Таким же образом, говоря в том числе и о военных делах, наш придворный будет учитывать род занятий тех, с кем беседует, и вести себя соответственно, по-разному разговаривая с мужчинами и женщинами; а если коснется чего-то, связанного с его собственными похвальными делами, сделает это прикровенно, как бы к слову и походя, со скромностью и осмотрительностью, как изложил нам это вчера граф Лудовико.
IX
Вы и теперь думаете, синьор Морелло, что наши правила не способны чему-то научить? И вам не кажется, что один наш друг, о котором я рассказывал пару дней назад, совершенно забыл, с кем говорит и зачем, когда, желая развлечь одну благородную даму, которую видел впервые в жизни, с первых слов беседы пустился рассказывать ей, сколько поубивал народу, как он храбр и как лихо орудует двуручным мечом? Он не отпускал ее, настойчиво объясняя, как отбиваться от топора, если ты вооружен, и как, если ты без оружия, и показывая различные приемы владения кинжалом; бедняжка чувствовала себя точно пригвожденной, и час, проведенный с ним, показался ей тысячью лет от страха, как бы он и ее не убил, как тех, о ком рассказывал. В подобные ошибки впадают те, кто не учитывает обстоятельств, о которых вы, по вашим словам, слышали от монахов.

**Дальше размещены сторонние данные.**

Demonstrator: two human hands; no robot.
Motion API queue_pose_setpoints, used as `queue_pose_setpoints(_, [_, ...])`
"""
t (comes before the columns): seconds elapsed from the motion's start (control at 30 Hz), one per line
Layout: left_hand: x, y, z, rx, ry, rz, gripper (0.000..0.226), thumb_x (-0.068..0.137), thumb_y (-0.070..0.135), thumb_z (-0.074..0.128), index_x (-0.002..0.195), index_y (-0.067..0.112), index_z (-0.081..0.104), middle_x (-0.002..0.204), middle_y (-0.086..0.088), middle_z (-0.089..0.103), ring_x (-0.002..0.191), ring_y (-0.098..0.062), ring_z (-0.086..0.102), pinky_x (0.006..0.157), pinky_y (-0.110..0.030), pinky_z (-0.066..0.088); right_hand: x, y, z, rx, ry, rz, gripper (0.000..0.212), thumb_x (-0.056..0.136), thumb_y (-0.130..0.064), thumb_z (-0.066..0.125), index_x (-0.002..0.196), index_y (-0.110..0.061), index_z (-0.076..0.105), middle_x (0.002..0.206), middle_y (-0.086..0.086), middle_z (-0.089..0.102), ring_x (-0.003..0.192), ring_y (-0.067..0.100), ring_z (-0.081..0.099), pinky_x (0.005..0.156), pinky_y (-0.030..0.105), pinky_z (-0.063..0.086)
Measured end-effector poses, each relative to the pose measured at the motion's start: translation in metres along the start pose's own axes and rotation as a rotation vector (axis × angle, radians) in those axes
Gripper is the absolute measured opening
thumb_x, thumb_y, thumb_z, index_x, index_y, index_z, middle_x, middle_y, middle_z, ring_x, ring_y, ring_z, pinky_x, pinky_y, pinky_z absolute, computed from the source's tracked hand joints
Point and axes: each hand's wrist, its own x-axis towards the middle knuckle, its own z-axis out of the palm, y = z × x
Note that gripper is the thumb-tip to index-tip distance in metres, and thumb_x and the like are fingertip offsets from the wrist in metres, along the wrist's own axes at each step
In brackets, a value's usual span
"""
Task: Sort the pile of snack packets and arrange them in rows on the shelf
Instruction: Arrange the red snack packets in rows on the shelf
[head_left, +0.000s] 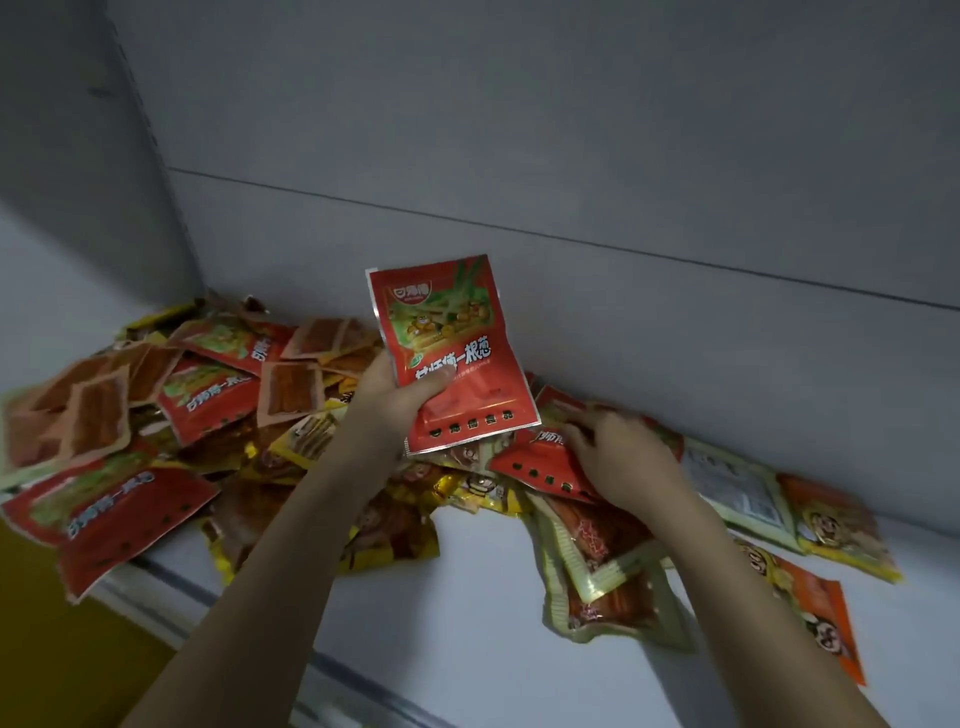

Итак, я говорю, что из телесных упражнений некоторые почти всегда делаются при стечении зрителей – как поединки, турниры, игра с тростями и другие, связанные с оружием. И если нашему придворному доведется принимать в них участие, он заранее должен позаботиться о том, чтобы у него были в полном порядке конь, оружие и одежда, чтобы всего у него хватало; а если не чувствует себя полностью подготовленным, пусть ни в коем случае не ввязывается в дело; ибо, если выйдет плохо, нельзя будет отговориться тем, что это «не твое ремесло». Затем, надо серьезно думать о том, в чьем присутствии выступаешь и каковы у тебя товарищи, – ибо неприлично рыцарю почтить своим присутствием деревенский праздник, где его зрителями и товарищами будут простолюдины.
Х
Синьор Гаспаро Паллавичино заметил на это:
– В наших краях, в Ломбардии, нет таких разделений, напротив, на праздниках многие молодые дворяне день-деньской пляшут вместе с крестьянами и играют с ними, метают жердь, борются, бегают наперегонки, прыгают. И мне это не кажется зазорным, потому что при этом состязаются не в благородстве, а в силе и ловкости, в чем деревенские часто не уступают благородным. И думаю даже, что такая простота в обращении имеет в себе что-то от любезного радушия.